■ **EXERCISE INSTRUCTIONS**
Your task is to copy each line in the listing that includes the word "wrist".

■ **THE RECORDS**
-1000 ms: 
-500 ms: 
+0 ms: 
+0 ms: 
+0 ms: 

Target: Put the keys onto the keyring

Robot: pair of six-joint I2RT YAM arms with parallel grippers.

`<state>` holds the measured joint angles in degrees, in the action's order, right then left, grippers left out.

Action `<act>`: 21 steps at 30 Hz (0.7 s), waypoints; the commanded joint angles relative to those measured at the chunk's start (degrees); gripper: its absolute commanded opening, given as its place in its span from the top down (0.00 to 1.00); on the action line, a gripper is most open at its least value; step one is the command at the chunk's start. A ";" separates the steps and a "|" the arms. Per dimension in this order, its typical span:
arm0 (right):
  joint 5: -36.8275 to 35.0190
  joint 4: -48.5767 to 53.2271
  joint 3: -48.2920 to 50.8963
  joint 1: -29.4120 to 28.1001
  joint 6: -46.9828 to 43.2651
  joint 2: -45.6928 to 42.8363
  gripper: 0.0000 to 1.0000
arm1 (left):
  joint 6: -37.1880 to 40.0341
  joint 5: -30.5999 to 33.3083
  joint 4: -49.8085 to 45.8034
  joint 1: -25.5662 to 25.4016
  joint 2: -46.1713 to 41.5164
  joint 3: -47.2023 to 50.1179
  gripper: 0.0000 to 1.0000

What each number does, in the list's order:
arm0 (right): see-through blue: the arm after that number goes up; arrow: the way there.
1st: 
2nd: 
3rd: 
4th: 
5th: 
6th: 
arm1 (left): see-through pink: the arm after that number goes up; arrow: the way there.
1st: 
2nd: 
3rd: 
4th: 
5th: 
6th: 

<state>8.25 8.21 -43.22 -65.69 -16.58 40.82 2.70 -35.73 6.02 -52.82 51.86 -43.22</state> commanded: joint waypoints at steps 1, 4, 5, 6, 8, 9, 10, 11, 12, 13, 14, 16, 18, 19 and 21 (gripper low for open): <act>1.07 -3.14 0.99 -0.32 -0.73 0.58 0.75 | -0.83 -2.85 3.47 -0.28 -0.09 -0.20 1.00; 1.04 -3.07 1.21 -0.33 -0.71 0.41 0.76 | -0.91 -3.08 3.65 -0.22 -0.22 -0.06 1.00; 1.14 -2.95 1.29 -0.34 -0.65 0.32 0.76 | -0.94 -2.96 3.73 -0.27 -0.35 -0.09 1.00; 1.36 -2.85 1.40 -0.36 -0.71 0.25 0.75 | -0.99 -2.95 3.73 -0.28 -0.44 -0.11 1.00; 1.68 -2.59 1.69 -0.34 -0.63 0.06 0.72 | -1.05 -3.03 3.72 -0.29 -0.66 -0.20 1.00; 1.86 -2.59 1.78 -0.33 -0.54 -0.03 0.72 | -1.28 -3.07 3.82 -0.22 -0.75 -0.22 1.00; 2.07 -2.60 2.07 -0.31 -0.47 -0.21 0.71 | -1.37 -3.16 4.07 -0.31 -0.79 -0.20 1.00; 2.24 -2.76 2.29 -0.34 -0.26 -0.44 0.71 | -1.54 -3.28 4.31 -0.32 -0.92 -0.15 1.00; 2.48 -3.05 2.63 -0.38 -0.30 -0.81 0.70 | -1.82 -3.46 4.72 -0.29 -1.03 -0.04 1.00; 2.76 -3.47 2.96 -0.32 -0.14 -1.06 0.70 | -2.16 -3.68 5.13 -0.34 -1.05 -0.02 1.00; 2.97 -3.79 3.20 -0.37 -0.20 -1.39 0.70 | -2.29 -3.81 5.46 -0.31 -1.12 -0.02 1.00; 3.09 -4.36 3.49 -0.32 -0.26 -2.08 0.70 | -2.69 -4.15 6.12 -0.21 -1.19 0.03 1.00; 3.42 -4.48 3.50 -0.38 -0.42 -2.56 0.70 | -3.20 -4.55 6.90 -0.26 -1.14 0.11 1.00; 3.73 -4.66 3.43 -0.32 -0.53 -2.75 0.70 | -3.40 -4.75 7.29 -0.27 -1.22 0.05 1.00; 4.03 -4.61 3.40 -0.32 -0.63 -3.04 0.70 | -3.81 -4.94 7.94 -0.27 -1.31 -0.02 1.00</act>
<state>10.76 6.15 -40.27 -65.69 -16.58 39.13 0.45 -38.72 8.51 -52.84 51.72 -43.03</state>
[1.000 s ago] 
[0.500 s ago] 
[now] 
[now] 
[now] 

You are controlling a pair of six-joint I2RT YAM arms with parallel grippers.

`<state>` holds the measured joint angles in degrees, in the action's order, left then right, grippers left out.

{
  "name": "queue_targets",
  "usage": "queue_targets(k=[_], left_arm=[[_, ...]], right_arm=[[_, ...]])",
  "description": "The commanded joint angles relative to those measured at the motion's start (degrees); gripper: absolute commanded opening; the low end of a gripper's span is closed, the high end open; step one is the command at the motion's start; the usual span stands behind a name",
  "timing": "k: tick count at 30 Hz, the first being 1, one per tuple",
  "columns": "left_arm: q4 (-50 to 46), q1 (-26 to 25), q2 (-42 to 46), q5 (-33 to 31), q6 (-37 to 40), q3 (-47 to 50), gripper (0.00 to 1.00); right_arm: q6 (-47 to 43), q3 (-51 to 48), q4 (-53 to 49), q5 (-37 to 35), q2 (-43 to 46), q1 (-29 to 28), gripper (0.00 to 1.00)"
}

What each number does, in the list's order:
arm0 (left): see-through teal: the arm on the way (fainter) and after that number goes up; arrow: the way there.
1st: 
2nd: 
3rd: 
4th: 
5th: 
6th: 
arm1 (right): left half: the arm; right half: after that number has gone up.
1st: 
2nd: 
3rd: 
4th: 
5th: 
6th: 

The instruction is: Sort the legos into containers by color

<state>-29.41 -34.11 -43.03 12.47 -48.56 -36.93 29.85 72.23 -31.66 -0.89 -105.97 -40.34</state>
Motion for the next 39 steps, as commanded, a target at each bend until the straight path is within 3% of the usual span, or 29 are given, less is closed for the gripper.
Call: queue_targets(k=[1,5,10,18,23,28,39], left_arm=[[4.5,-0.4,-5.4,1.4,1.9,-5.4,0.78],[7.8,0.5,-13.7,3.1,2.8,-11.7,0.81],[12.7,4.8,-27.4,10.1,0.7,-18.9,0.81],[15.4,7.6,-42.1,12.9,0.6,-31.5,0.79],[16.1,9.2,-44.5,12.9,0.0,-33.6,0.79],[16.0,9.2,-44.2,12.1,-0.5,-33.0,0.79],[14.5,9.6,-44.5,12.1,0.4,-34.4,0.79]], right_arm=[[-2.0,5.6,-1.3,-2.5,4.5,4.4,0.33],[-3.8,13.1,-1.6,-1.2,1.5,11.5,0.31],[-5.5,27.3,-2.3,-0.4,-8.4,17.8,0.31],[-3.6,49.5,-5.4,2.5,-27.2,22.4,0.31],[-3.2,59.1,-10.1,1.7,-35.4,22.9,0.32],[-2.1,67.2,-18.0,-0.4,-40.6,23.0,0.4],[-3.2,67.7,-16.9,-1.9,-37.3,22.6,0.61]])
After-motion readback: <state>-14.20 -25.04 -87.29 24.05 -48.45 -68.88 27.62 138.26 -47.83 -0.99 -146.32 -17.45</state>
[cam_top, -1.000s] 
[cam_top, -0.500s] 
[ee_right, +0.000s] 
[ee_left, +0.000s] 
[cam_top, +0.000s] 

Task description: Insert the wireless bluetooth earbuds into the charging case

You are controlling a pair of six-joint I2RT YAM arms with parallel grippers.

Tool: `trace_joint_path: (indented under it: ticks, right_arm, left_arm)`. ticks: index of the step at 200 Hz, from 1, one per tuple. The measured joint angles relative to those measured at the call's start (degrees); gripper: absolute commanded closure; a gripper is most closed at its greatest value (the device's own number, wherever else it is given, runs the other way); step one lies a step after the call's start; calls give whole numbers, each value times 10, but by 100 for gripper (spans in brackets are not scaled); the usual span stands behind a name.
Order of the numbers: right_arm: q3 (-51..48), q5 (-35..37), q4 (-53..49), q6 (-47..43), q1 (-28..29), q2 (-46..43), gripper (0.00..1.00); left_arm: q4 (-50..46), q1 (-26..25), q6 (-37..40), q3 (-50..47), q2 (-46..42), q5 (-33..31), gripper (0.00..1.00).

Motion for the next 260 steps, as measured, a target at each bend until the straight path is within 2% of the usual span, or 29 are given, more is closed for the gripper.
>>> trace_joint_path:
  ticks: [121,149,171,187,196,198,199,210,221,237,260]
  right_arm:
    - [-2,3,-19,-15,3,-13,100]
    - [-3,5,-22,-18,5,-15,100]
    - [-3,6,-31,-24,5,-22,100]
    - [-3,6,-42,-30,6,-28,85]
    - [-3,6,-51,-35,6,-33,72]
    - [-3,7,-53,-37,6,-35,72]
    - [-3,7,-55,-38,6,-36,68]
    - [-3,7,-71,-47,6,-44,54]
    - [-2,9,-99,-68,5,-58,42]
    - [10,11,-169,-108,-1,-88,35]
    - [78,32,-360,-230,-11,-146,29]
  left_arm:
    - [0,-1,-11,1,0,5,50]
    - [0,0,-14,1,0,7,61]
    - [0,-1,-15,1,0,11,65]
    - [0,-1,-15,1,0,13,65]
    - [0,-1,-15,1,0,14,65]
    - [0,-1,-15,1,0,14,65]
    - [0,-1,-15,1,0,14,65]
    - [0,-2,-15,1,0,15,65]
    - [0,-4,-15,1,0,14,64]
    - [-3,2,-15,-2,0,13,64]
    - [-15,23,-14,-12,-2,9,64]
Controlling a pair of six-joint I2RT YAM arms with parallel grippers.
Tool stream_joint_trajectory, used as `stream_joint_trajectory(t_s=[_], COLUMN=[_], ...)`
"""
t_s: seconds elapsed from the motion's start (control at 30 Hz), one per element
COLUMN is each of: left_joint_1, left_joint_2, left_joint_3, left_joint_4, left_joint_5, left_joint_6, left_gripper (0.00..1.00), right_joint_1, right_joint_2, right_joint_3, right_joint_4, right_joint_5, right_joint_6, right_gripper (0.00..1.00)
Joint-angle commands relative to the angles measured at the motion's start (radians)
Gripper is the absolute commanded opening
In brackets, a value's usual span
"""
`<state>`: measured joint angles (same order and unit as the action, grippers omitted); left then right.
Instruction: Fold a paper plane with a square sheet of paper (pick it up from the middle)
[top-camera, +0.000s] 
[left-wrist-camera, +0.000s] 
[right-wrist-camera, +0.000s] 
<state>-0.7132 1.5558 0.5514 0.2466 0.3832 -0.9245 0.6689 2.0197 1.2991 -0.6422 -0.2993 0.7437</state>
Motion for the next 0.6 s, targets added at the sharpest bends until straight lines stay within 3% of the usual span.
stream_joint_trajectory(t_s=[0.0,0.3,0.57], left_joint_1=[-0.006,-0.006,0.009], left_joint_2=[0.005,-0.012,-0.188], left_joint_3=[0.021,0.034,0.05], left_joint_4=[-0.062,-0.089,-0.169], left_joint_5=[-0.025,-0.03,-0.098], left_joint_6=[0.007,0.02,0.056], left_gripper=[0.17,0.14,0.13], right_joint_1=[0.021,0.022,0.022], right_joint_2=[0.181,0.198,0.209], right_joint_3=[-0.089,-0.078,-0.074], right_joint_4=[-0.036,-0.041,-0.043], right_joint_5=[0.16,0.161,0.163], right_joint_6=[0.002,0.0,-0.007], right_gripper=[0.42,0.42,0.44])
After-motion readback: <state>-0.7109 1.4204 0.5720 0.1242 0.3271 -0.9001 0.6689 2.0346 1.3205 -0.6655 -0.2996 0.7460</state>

■ **FINAL ANSWER**
[left-wrist-camera, +0.000s] 
[right-wrist-camera, +0.000s] 

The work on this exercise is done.